> _Your task_
When you write out the listing, keep every word as it stands and drop the pictures.

*** Supplied material

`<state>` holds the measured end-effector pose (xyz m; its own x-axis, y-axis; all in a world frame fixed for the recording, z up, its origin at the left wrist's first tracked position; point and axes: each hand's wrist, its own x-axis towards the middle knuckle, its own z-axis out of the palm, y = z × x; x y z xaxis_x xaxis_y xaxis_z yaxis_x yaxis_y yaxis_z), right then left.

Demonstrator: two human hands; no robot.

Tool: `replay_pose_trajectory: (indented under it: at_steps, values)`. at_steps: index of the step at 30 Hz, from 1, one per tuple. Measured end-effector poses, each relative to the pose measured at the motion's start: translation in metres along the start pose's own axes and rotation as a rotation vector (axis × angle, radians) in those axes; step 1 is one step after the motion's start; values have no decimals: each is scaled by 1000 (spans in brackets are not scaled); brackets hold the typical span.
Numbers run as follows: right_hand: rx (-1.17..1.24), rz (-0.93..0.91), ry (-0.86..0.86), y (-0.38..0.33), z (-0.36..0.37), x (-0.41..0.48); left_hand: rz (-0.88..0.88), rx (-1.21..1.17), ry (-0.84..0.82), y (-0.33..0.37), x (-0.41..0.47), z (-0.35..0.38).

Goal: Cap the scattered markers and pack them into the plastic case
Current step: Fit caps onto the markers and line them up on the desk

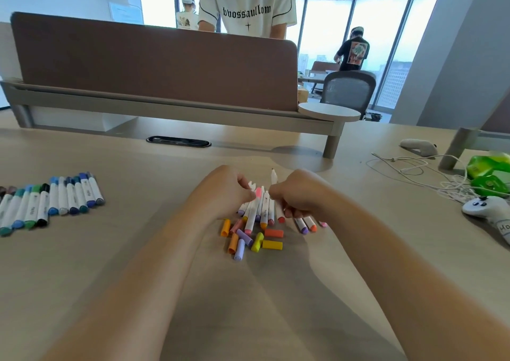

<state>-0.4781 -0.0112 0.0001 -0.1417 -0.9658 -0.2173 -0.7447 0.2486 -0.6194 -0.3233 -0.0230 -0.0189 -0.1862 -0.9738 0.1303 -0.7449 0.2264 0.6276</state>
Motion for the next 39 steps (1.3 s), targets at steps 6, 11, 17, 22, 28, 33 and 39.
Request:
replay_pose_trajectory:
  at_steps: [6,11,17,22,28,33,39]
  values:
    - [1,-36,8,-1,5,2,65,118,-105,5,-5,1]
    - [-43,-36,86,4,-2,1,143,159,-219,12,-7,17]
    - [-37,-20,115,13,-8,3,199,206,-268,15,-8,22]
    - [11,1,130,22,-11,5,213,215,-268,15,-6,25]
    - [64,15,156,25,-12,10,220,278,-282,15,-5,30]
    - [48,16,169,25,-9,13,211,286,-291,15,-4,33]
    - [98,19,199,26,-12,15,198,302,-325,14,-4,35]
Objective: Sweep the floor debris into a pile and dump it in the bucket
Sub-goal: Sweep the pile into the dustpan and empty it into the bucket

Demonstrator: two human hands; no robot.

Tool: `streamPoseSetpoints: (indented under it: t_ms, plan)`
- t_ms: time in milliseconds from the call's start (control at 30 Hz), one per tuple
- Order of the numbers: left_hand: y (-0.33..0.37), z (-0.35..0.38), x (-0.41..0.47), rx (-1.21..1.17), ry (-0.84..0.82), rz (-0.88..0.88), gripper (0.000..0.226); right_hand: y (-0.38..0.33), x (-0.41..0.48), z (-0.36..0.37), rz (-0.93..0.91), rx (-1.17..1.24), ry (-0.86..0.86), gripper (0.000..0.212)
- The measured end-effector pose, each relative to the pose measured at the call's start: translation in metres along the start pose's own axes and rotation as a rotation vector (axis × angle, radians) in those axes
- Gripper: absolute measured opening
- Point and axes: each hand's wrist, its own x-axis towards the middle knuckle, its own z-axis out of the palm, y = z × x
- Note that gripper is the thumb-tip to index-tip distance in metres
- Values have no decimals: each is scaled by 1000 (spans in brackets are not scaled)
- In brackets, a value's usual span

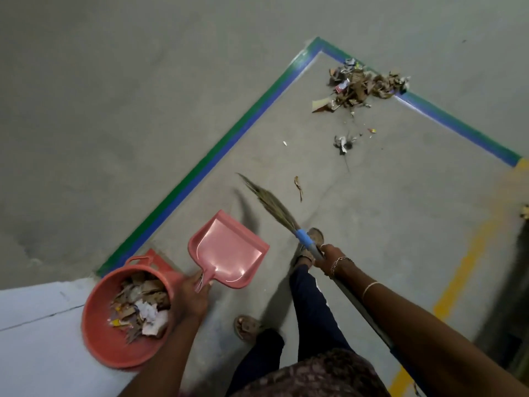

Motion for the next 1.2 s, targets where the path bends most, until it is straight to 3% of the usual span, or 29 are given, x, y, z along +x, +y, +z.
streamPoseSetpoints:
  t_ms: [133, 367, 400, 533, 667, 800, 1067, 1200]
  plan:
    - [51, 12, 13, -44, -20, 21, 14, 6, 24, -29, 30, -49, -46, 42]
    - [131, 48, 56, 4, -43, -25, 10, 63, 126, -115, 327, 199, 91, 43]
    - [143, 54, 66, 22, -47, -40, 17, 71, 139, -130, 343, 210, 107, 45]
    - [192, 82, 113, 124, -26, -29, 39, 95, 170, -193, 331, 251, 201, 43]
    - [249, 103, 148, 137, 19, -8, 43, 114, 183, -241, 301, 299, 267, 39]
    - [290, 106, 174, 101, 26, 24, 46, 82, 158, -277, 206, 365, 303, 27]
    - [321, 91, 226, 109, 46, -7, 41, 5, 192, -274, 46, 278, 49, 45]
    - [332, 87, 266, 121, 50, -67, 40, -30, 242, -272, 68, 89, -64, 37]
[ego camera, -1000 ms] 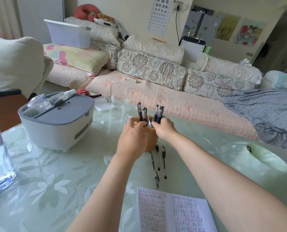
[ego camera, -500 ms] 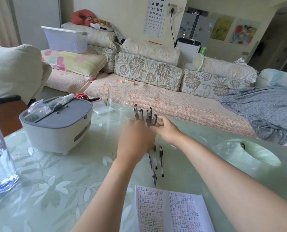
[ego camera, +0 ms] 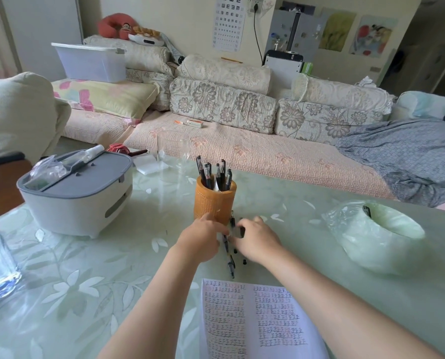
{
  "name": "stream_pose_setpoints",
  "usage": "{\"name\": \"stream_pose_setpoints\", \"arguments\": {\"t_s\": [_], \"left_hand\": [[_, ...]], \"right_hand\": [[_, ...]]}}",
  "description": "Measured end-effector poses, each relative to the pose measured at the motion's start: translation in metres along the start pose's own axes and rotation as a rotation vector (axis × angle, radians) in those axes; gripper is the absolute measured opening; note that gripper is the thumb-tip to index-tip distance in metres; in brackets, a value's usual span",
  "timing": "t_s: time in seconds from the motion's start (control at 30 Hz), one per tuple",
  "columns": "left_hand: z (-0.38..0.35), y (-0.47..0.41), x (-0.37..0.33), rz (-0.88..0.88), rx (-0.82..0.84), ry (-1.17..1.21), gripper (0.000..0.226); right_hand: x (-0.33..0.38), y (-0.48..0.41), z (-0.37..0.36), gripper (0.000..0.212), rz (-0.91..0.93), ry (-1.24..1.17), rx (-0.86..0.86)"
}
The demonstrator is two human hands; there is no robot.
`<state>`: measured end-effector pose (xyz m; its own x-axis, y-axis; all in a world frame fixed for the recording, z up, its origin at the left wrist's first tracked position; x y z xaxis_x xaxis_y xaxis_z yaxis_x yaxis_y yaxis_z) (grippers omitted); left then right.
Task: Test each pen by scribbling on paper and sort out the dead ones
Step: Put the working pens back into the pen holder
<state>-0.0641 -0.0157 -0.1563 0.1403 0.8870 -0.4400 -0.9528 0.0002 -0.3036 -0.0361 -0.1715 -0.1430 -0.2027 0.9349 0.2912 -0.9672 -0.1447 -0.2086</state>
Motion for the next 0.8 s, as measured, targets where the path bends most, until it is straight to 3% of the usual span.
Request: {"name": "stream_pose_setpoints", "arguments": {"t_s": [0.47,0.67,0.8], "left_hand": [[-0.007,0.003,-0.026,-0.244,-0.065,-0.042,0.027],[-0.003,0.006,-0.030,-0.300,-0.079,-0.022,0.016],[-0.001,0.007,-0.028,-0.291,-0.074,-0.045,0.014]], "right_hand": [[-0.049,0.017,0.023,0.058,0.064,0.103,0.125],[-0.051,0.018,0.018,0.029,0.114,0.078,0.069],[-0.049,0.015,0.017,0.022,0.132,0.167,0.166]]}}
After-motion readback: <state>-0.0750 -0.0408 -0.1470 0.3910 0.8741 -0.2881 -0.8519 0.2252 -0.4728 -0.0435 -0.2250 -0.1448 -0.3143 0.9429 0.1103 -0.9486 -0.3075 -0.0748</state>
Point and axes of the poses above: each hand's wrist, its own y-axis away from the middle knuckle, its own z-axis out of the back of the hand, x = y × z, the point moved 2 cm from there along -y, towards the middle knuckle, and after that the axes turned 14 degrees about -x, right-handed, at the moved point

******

> _The answer_
`<state>` holds the measured end-effector pose (xyz m; its own x-axis, y-axis; all in a world frame fixed for the recording, z up, its origin at the left wrist's first tracked position; point and axes: each hand's wrist, its own x-axis towards the middle knuckle, its own z-axis out of the palm, y = z × x; x y z xaxis_x xaxis_y xaxis_z yaxis_x yaxis_y yaxis_z), right then left.

Demonstrator: two human hands; no robot.

Tool: `replay_pose_trajectory: (indented under it: at_steps, values)`. at_steps: index of the step at 30 Hz, from 1, one per tuple. Measured end-effector poses, each relative to the pose measured at the motion's start: translation in metres along the start pose's own axes and rotation as a rotation vector (axis × angle, radians) in those axes; step 1 is one step after the motion's start; values have no decimals: each is scaled by 1000 (spans in brackets are not scaled); brackets hold the typical span.
Numbers run as follows: right_hand: rx (-1.17..1.24), rz (-0.93..0.91), ry (-0.86..0.86), y (-0.38..0.33), z (-0.36..0.37), x (-0.41..0.48); left_hand: rz (-0.88..0.88), rx (-1.21..1.17), ry (-0.84..0.82), y (-0.33..0.37), x (-0.41..0.47), z (-0.35..0.38).

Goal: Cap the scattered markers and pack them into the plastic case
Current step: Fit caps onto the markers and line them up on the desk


<state>-0.4781 -0.0112 0.0001 -0.1417 -0.9658 -0.2173 -0.7447 0.2486 -0.6194 -0.3233 -0.0230 -0.0189 -0.1862 -0.9738 0.1303 -0.7449 0.2264 0.6276</state>
Motion for the next 39 steps (1.3 s), targets at steps 6, 11, 17, 22, 28, 33 and 39.
Request:
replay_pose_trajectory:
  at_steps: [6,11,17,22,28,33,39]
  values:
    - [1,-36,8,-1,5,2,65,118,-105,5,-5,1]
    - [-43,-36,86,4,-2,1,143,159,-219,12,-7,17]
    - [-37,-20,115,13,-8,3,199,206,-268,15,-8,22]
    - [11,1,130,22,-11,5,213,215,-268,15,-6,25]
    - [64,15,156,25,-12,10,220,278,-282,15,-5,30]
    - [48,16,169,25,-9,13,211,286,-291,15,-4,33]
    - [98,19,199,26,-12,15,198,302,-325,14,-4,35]
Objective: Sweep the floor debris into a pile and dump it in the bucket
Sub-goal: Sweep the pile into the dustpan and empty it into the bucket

Demonstrator: two human hands; no robot.

Tool: `streamPoseSetpoints: (indented under it: t_ms, plan)`
- t_ms: time in milliseconds from the call's start (control at 30 Hz), one per tuple
- Order of the numbers: left_hand: y (-0.33..0.37), z (-0.35..0.38), x (-0.41..0.47), rx (-1.21..1.17), ry (-0.84..0.82), rz (-0.88..0.88), gripper (0.000..0.226); right_hand: y (-0.38..0.33), x (-0.41..0.48), z (-0.36..0.37), rz (-0.93..0.91), rx (-1.17..1.24), ry (-0.86..0.86), gripper (0.000..0.212)
- The measured end-effector pose, each relative to the pose measured at the call's start: translation in metres along the start pose's own axes and rotation as a rotation vector (axis × angle, radians) in those axes
- Gripper: absolute measured opening
- Point and axes: each hand's wrist, its own x-axis towards the middle knuckle, its own z-axis out of the palm, y = z × x
- Note that gripper is the thumb-tip to index-tip distance in metres
- Values have no decimals: each is scaled by 1000 (spans in brackets are not scaled)
- In brackets, a value's usual span


Motion for the next 1.2 s, targets where the path bends most, until it is straight to 3% of the usual span, or 29 are given, x, y, z along +x, +y, +z.
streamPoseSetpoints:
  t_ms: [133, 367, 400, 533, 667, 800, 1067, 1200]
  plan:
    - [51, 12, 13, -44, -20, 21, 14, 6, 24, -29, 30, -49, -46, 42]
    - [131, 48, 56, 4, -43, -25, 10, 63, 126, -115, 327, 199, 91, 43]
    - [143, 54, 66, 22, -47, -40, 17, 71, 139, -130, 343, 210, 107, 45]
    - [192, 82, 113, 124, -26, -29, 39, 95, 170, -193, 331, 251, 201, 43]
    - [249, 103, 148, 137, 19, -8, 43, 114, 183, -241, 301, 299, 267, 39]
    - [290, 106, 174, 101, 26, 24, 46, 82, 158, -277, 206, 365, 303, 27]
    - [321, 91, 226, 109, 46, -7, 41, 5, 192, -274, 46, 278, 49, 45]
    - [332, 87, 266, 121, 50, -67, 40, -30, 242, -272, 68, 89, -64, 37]
[ego camera, -1000 ms] 
[ego camera, -500 ms] 
[ego camera, +0 ms] 
{
  "name": "stream_pose_setpoints",
  "usage": "{\"name\": \"stream_pose_setpoints\", \"arguments\": {\"t_s\": [_], \"left_hand\": [[_, ...]], \"right_hand\": [[_, ...]]}}",
  "description": "Measured end-effector poses, each relative to the pose measured at the motion's start: translation in metres along the start pose's own axes and rotation as a rotation vector (axis × angle, radians) in those axes; gripper is the absolute measured opening; note that gripper is the thumb-tip to index-tip distance in metres; in brackets, a value's usual span",
  "timing": "t_s: time in seconds from the motion's start (control at 30 Hz), one per tuple",
  "columns": "left_hand: z (-0.38..0.35), y (-0.47..0.41), x (-0.37..0.33), rz (-0.88..0.88), rx (-0.82..0.84), ry (-1.17..1.21), gripper (0.000..0.226); right_hand: x (-0.33..0.38), y (-0.48..0.41), z (-0.37..0.36), gripper (0.000..0.212), rz (-0.91..0.93), ry (-1.24..1.17), rx (-0.86..0.86)"
}
The demonstrator is two human hands; there is no robot.
`<state>`: measured end-effector pose (xyz m; its own x-axis, y-axis; all in a world frame fixed for the recording, z up, its origin at the left wrist's first tracked position; x y z xaxis_x xaxis_y xaxis_z yaxis_x yaxis_y yaxis_z) (grippers omitted); left then right.
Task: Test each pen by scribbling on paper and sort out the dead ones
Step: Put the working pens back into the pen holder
<state>-0.0641 -0.0157 -0.1563 0.1403 0.8870 -0.4400 -0.9528 0.0002 -0.3036 -0.0361 -0.1715 -0.1430 -0.2027 0.9349 0.2912 -0.9672 -0.1447 -0.2086</state>
Motion for the next 0.8 s, as measured, targets where the path bends most, until it is straight to 3% of the usual span.
Request: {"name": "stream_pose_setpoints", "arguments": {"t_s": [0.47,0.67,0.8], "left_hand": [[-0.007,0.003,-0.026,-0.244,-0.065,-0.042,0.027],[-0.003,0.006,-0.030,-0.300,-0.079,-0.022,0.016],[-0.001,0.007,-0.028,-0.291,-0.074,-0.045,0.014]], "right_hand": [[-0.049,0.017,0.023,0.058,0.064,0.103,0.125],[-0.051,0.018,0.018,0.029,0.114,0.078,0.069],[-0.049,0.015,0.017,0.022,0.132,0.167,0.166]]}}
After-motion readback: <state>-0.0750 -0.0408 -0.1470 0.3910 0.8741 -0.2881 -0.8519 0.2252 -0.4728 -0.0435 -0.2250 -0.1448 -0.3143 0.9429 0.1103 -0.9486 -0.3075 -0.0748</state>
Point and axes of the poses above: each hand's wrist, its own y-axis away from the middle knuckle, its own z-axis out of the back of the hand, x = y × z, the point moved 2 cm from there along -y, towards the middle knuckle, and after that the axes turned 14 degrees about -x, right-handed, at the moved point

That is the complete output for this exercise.